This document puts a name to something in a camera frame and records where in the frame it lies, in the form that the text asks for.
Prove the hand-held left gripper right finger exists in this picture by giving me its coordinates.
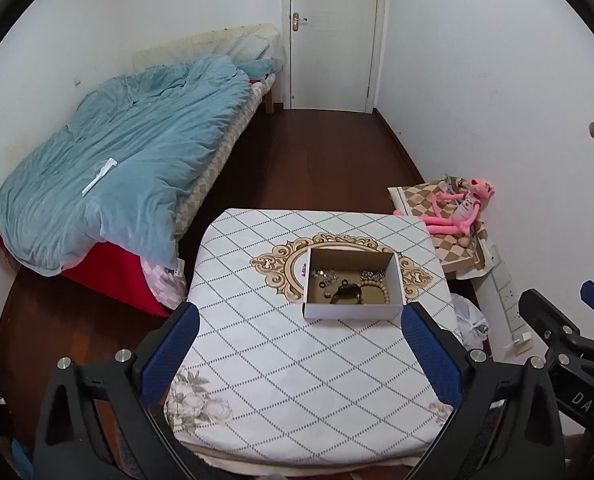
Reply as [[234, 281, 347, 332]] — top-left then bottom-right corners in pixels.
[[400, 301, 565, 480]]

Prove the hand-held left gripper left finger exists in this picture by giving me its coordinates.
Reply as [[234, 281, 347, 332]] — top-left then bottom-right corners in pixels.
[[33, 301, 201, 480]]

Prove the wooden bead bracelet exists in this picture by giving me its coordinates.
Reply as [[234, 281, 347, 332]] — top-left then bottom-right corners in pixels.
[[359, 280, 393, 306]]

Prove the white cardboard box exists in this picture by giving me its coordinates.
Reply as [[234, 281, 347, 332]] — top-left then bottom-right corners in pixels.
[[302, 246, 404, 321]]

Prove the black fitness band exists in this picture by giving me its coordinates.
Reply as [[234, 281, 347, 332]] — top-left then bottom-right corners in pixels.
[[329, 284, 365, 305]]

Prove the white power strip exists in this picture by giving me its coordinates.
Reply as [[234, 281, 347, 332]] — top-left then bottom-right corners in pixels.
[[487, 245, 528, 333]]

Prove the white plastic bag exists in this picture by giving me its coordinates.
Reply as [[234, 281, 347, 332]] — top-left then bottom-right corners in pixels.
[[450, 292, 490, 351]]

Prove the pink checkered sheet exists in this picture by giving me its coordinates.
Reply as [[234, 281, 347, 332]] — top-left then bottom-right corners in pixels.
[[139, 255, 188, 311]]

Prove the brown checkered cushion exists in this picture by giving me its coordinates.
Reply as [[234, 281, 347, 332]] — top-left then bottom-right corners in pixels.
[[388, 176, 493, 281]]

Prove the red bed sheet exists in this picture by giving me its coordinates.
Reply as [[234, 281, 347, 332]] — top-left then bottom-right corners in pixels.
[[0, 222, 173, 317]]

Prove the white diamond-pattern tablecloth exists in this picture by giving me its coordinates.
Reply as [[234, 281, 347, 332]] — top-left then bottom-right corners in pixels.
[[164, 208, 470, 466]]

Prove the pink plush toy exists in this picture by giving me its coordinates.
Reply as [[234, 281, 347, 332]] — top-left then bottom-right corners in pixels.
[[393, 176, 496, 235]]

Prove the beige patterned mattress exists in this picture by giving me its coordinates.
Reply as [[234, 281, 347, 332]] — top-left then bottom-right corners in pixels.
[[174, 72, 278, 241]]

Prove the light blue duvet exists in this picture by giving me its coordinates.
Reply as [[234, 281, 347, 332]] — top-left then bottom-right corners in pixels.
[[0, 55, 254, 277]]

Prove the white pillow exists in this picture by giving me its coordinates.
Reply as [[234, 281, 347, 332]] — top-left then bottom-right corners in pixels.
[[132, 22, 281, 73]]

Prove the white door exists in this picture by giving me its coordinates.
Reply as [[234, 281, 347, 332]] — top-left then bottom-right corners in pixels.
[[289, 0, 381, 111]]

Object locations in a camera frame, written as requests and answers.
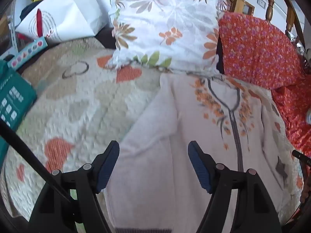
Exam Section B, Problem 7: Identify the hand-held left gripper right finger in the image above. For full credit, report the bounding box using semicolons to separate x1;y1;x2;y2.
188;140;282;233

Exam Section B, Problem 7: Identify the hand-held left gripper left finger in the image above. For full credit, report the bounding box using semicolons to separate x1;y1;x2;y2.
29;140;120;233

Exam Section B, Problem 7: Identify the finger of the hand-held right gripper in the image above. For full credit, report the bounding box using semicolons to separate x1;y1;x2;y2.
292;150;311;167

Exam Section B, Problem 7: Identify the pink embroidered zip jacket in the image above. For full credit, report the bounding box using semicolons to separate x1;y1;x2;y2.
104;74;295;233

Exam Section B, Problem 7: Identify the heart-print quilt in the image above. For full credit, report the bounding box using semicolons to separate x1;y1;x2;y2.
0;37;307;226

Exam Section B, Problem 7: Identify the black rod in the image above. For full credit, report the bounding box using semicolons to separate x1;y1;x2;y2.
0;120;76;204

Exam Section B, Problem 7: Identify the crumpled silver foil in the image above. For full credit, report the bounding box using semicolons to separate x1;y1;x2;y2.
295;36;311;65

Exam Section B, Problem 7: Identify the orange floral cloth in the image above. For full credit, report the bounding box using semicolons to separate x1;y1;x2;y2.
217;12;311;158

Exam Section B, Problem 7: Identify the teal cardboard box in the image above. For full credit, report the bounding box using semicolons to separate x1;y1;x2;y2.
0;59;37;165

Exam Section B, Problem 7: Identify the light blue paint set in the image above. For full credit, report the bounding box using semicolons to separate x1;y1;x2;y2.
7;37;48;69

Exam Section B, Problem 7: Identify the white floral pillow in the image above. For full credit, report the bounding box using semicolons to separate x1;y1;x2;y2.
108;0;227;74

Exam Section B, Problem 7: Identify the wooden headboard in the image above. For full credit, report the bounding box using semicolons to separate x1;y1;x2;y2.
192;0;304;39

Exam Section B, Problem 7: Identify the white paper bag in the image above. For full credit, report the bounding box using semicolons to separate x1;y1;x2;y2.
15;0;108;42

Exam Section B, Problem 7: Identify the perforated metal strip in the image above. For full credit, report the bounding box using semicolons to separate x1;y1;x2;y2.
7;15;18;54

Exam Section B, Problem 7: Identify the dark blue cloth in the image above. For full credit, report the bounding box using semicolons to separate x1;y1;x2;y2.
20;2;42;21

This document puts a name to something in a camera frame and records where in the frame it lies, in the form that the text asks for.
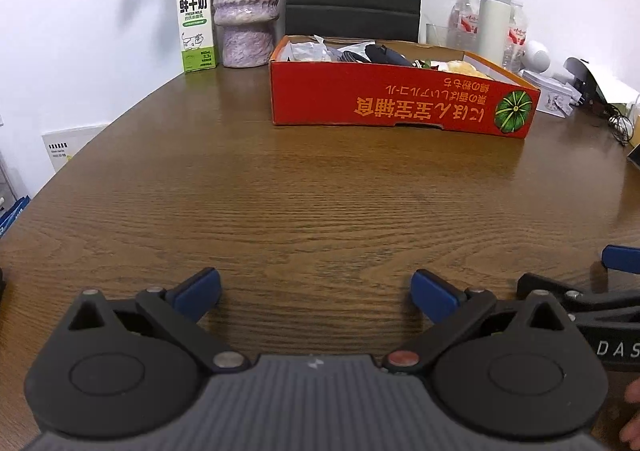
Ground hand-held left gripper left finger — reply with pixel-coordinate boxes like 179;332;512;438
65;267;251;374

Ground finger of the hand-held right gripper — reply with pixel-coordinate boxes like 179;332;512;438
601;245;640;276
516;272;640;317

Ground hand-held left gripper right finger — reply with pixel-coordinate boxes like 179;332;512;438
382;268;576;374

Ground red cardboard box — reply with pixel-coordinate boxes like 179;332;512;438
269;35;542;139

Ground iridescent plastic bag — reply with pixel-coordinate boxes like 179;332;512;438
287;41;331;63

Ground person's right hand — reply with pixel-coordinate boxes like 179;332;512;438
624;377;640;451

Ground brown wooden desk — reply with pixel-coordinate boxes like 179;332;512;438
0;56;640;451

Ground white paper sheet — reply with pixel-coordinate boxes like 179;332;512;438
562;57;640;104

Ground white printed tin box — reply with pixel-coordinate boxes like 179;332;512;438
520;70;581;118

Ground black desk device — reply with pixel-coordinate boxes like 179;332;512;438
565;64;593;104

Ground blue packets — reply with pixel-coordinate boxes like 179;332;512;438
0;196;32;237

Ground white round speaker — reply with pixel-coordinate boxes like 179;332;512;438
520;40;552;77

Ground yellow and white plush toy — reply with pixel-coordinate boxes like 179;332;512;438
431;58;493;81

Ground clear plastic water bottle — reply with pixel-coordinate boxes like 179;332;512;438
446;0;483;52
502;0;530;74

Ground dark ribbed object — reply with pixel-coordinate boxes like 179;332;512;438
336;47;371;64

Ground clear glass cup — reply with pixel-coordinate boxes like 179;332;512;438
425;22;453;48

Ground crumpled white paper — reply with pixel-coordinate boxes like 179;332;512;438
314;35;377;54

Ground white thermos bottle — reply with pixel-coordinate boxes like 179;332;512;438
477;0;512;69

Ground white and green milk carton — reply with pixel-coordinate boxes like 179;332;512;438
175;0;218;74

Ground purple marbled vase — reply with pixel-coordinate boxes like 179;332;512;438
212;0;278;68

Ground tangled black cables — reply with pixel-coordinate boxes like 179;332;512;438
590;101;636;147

--

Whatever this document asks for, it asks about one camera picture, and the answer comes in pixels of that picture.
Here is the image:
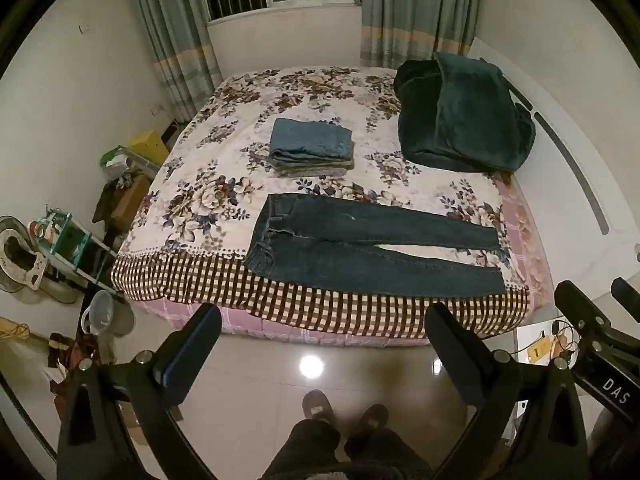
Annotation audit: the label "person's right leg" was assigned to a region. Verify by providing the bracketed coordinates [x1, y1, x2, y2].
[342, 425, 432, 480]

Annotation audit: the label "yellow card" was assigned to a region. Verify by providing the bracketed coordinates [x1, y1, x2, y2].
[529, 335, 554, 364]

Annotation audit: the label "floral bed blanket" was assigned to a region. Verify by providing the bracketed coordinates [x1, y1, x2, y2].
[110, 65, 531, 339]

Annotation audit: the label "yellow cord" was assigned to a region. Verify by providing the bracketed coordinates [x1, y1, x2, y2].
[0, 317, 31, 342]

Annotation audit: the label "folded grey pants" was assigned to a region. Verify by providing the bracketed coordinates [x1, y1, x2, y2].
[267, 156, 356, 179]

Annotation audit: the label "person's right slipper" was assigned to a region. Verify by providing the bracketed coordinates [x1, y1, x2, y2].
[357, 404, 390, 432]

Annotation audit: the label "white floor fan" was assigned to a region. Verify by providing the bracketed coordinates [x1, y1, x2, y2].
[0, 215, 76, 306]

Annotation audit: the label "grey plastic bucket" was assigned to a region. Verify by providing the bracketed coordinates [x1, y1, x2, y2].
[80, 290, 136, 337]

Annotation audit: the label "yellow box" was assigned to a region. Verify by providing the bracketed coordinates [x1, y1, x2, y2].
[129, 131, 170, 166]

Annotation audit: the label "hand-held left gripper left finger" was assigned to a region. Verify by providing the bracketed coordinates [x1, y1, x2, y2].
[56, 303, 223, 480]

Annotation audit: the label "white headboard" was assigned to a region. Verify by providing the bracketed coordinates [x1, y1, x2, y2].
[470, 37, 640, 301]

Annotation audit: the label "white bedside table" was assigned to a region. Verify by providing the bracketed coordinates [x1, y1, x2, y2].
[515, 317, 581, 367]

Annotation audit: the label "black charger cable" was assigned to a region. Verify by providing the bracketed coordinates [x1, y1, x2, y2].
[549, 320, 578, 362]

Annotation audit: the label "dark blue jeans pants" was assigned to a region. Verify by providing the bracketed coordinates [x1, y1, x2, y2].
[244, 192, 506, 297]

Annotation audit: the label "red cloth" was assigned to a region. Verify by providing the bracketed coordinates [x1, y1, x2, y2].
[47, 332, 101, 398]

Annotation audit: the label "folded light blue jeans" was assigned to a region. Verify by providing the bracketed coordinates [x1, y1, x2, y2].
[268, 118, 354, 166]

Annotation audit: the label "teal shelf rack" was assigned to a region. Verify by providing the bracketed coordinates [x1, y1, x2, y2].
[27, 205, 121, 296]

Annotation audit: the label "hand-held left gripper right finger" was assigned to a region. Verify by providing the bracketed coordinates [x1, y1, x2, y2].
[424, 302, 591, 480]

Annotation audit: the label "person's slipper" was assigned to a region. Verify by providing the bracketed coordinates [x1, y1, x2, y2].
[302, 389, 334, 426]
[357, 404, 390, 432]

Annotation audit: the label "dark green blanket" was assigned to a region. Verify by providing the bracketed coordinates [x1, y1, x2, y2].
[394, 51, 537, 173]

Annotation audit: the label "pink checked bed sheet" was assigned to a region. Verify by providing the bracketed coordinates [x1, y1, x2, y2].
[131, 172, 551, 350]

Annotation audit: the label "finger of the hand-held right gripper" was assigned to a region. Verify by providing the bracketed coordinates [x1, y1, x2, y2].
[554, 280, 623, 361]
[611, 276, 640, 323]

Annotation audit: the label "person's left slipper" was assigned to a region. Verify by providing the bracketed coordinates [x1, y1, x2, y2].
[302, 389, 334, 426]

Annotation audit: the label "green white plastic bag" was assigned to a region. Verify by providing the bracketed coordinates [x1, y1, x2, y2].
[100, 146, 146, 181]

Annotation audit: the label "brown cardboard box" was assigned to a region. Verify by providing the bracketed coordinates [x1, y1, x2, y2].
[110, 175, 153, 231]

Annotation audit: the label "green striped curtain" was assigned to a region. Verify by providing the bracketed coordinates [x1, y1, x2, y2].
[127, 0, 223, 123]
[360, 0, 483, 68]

TASK -
If a line in the entries contains "checkered", copy it.

ANSWER SECTION -
Prove the pink checkered sheet exists in this picture by giving me its coordinates.
Prove the brown checkered cushion exists in this picture by giving me its coordinates.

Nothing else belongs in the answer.